Automated Discovery of Integral with Deep Learning

TL;DR

This work investigates whether deep learning can autonomously discover the integral operator from scratch, treating $g(x)=\int_{0}^{x} f(t)\,dt$ as the target derived from a large, randomly generated function corpus. It combines symbolic regression to generate ground-truth integrals with autoregressive (GPT-Neo) and sequence-to-sequence (Flan-T5) models to map $f$ to $g$, and a rule-discovery component to extract analytic integration rules. Results show GPT-Neo achieving higher exact and approximate accuracy than Flan-T5 and symbolic regression across polynomial and non-polynomial functions, and the study derives explicit rules such as $a_k' = \frac{1}{k} a_{k-1}$ for polynomials and analogous relations for exponential and trigonometric cases. The findings demonstrate AI’s potential to autonomously reason about fundamental calculus concepts, laying groundwork for broader automated scientific discovery beyond problem-solving on curated datasets.

Abstract

Recent advancements in the realm of deep learning, particularly in the development of large language models (LLMs), have demonstrated AI's ability to tackle complex mathematical problems or solving programming challenges. However, the capability to solve well-defined problems based on extensive training data differs significantly from the nuanced process of making scientific discoveries. Trained on almost all human knowledge available, today's sophisticated LLMs basically learn to predict sequences of tokens. They generate mathematical derivations and write code in a similar way as writing an essay, and do not have the ability to pioneer scientific discoveries in the manner a human scientist would do. In this study we delve into the potential of using deep learning to rediscover a fundamental mathematical concept: integrals.

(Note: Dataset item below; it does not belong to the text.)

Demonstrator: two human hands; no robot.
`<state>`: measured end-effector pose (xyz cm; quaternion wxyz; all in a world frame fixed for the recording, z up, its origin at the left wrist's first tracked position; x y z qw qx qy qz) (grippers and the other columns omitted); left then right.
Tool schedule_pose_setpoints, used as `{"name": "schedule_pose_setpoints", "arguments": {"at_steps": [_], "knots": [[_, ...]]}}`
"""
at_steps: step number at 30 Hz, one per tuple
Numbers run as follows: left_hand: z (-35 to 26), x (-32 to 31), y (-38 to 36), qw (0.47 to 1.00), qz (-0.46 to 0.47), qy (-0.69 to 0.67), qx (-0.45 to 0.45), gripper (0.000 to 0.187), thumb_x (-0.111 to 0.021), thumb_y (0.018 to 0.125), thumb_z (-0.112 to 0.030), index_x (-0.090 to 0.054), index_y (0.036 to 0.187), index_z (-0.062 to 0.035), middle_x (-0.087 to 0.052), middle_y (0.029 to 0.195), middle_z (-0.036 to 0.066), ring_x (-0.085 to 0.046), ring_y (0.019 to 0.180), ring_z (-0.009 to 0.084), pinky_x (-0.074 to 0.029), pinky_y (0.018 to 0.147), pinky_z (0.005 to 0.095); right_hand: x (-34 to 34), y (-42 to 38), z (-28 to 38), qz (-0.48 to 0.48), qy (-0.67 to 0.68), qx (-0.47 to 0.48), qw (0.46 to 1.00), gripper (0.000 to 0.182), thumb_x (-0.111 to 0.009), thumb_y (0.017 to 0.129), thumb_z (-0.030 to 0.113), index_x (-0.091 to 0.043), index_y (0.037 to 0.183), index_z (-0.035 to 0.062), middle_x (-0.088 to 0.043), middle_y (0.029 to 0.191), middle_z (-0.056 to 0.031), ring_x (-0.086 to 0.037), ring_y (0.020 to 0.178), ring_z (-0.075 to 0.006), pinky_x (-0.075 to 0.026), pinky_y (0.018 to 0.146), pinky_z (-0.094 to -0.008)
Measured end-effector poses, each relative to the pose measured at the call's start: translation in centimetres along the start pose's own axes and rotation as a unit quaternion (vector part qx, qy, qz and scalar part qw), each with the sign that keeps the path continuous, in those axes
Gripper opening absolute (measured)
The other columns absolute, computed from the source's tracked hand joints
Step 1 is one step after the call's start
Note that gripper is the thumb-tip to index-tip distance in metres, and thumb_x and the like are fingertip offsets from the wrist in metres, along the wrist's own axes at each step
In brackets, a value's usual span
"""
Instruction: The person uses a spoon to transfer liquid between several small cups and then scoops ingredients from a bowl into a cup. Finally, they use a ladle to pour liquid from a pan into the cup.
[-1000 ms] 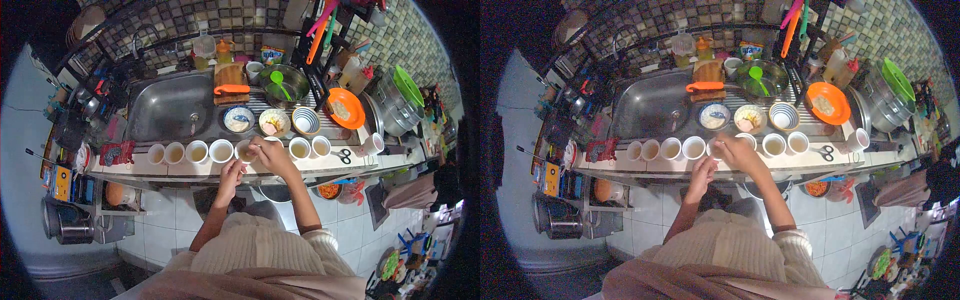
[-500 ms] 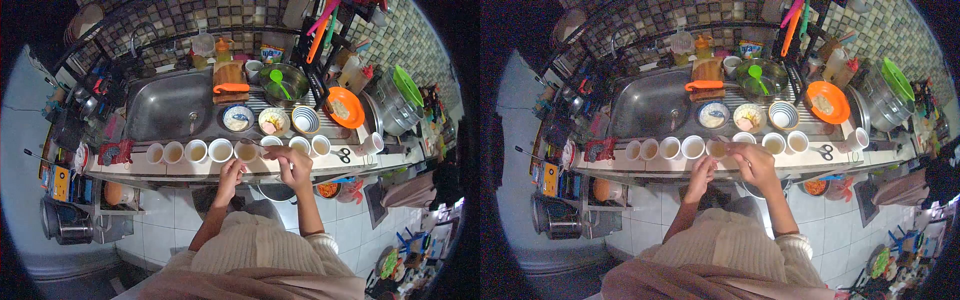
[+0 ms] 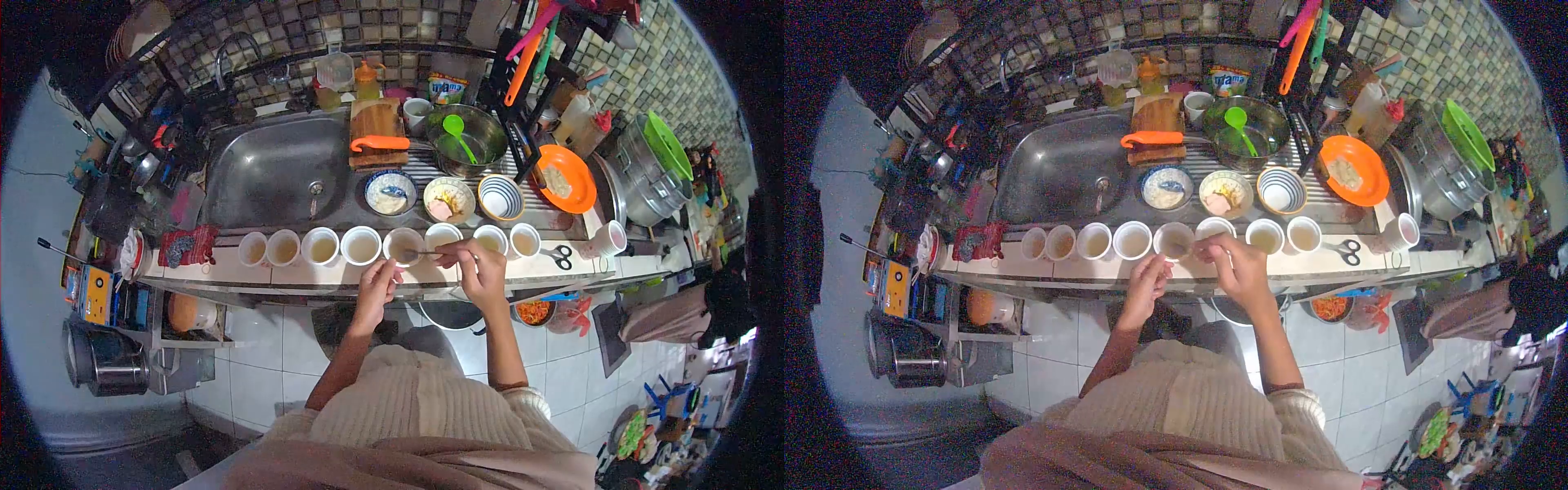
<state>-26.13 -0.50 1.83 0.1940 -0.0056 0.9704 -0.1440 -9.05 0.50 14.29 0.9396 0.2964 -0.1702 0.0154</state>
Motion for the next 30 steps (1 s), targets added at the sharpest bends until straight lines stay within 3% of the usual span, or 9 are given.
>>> {"name": "schedule_pose_setpoints", "arguments": {"at_steps": [1, 7, 11, 17, 25, 30], "knots": [[0.0, 0.0, 0.0, 1.000, -0.002, 0.013, 0.000, 0.024, -0.049, 0.088, -0.028, -0.057, 0.081, -0.0064, -0.048, 0.065, -0.005, -0.031, 0.048, -0.0010, -0.018, 0.038, 0.0147, -0.2, 0.0, -0.4, 0.007, 0.004, -0.037, 0.999, 0.015, -0.048, 0.085, 0.009, -0.060, 0.083, 0.0001, -0.063, 0.070, -0.0100, -0.063, 0.061, -0.0182, -0.048, 0.055, -0.0269], [0.1, 0.1, 0.1, 1.000, -0.001, 0.016, 0.010, 0.025, -0.049, 0.089, -0.029, -0.057, 0.083, -0.0061, -0.048, 0.065, -0.004, -0.031, 0.049, -0.0007, -0.019, 0.039, 0.0149, -1.2, -0.2, -1.8, -0.100, 0.020, -0.031, 0.994, 0.015, -0.045, 0.087, 0.008, -0.056, 0.085, -0.0018, -0.064, 0.072, -0.0108, -0.064, 0.061, -0.0167, -0.050, 0.056, -0.0255], [0.3, 0.2, 0.2, 1.000, -0.002, 0.018, 0.012, 0.025, -0.048, 0.089, -0.028, -0.057, 0.084, -0.0053, -0.048, 0.065, -0.004, -0.032, 0.049, -0.0007, -0.019, 0.039, 0.0148, -1.8, -0.6, -3.4, -0.123, 0.038, -0.060, 0.990, 0.013, -0.044, 0.089, 0.007, -0.053, 0.089, -0.0023, -0.064, 0.071, -0.0110, -0.063, 0.060, -0.0154, -0.049, 0.054, -0.0251], [-0.2, -0.1, -0.1, 1.000, -0.002, 0.010, 0.002, 0.025, -0.049, 0.089, -0.028, -0.056, 0.083, -0.0048, -0.048, 0.065, -0.004, -0.032, 0.049, -0.0007, -0.019, 0.039, 0.0146, -1.7, -1.4, -5.9, -0.214, 0.228, -0.155, 0.937, 0.013, -0.038, 0.092, 0.011, -0.040, 0.098, -0.0003, -0.058, 0.067, -0.0127, -0.060, 0.054, -0.0172, -0.048, 0.046, -0.0240], [0.0, 0.0, 0.3, 1.000, 0.000, 0.011, 0.013, 0.024, -0.050, 0.088, -0.028, -0.056, 0.080, -0.0056, -0.048, 0.064, -0.004, -0.031, 0.048, -0.0005, -0.018, 0.039, 0.0150, -0.3, -1.6, -6.6, -0.271, 0.280, -0.205, 0.898, 0.016, -0.035, 0.093, 0.018, -0.036, 0.100, 0.0028, -0.055, 0.066, -0.0164, -0.056, 0.048, -0.0214, -0.048, 0.043, -0.0269], [-0.1, 0.1, 0.0, 1.000, 0.001, 0.006, 0.018, 0.024, -0.050, 0.088, -0.028, -0.056, 0.081, -0.0057, -0.048, 0.065, -0.004, -0.030, 0.049, -0.0006, -0.019, 0.040, 0.0146, 0.2, -2.0, -6.8, -0.298, 0.276, -0.207, 0.890, 0.018, -0.037, 0.093, 0.022, -0.038, 0.097, 0.0046, -0.057, 0.065, -0.0146, -0.055, 0.045, -0.0187, -0.047, 0.041, -0.0257]]}}
Point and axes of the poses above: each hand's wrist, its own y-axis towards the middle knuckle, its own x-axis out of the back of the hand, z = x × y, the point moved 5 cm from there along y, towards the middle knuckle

By defining integrals as area under the curve, we illustrate how AI can deduce the integral of a given function, exemplified by inferring $\int_{0}^{x} t^2 dt = \frac{x^3}{3}$ and $\int_{0}^{x} ae^{bt} dt = \frac{a}{b} e^{bx} - \frac{a}{b}$. Our experiments show that deep learning models can approach the task of inferring integrals either through a sequence-to-sequence model, akin to language translation, or by uncovering the rudimentary principles of integration, such as $\int_{0}^{x} t^n dt = \frac{x^{n+1}}{n+1}$.

Figures (6)

• Figure 1: An illustration of how an autoregressive model like GPT works. It predicts each token based on all previous tokens (including a Begin-Of-Sentence token at the beginning).
• Figure 2: An illustration of a sequence-to-sequence prediction, which translates an English sentence into French.
• Figure 3: The %-Correct and %-Approximately-Correct of Flan-T5 in inferring integrals of polynomial functions.
• Figure 4: The %-Correct and %-Approximately-Correct of Flan-T5 in inferring integrals of non-polynomial functions.
• Figure 5: The %-Correct and %-Approximately-Correct of GPT-Neo in inferring integrals of polynomial functions.